YOUR TASK »
When the line with "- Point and" appears below, start repeating lines exactly, and keep going through the line with "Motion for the"; add nothing outside that span.

DATA »
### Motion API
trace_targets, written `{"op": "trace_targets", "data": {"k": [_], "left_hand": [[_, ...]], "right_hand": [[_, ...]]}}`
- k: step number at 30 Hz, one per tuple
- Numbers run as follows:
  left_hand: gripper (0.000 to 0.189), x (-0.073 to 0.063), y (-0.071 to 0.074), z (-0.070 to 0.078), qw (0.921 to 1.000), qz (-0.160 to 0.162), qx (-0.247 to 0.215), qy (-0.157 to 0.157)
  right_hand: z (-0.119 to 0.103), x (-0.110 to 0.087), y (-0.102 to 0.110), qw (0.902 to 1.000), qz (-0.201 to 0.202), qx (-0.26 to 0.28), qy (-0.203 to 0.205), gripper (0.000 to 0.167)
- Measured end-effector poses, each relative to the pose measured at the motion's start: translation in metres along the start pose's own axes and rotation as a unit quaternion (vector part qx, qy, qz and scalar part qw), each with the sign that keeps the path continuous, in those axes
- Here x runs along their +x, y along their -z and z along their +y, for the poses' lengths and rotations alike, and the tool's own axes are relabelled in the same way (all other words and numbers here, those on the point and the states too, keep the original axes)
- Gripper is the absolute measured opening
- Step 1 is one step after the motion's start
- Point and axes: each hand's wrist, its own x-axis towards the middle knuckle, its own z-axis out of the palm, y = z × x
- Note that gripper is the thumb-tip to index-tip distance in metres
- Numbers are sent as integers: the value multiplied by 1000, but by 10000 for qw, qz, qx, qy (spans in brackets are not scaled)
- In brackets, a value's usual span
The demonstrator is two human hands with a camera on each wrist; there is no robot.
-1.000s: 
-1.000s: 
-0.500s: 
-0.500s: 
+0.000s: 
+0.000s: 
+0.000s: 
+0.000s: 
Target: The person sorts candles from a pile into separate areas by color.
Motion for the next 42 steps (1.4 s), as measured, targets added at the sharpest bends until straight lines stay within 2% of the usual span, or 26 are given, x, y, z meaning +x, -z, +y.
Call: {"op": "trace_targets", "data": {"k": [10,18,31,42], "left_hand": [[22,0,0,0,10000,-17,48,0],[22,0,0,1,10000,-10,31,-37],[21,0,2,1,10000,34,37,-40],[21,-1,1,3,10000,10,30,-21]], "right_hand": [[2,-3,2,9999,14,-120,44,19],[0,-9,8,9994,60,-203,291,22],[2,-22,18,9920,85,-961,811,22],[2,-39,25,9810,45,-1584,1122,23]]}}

PROBLEM SOLUTION »
- Point and axes: each hand's wrist, its own x-axis towards the middle knuckle, its own z-axis out of the palm, y = z × x
- Note that gripper is the thumb-tip to index-tip distance in metres
- Numbers are sent as integers: the value multiplied by 1000, but by 10000 for qw, qz, qx, qy (spans in brackets are not scaled)
- In brackets, a value's usual span
The demonstrator is two human hands with a camera on each wrist; there is no robot.
-1.000s: 
-1.000s: 
-0.500s: 
-0.500s: 
+0.000s: 
+0.000s: 
+0.000s: 
+0.000s: 
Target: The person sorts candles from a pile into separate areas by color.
Motion for the next 42 steps (1.4 s), as measured, targets added at the sharpest bends until straight lines stay within 2% of the usual span, or 26 are given, x, y, z meaning +x, -z, +y.

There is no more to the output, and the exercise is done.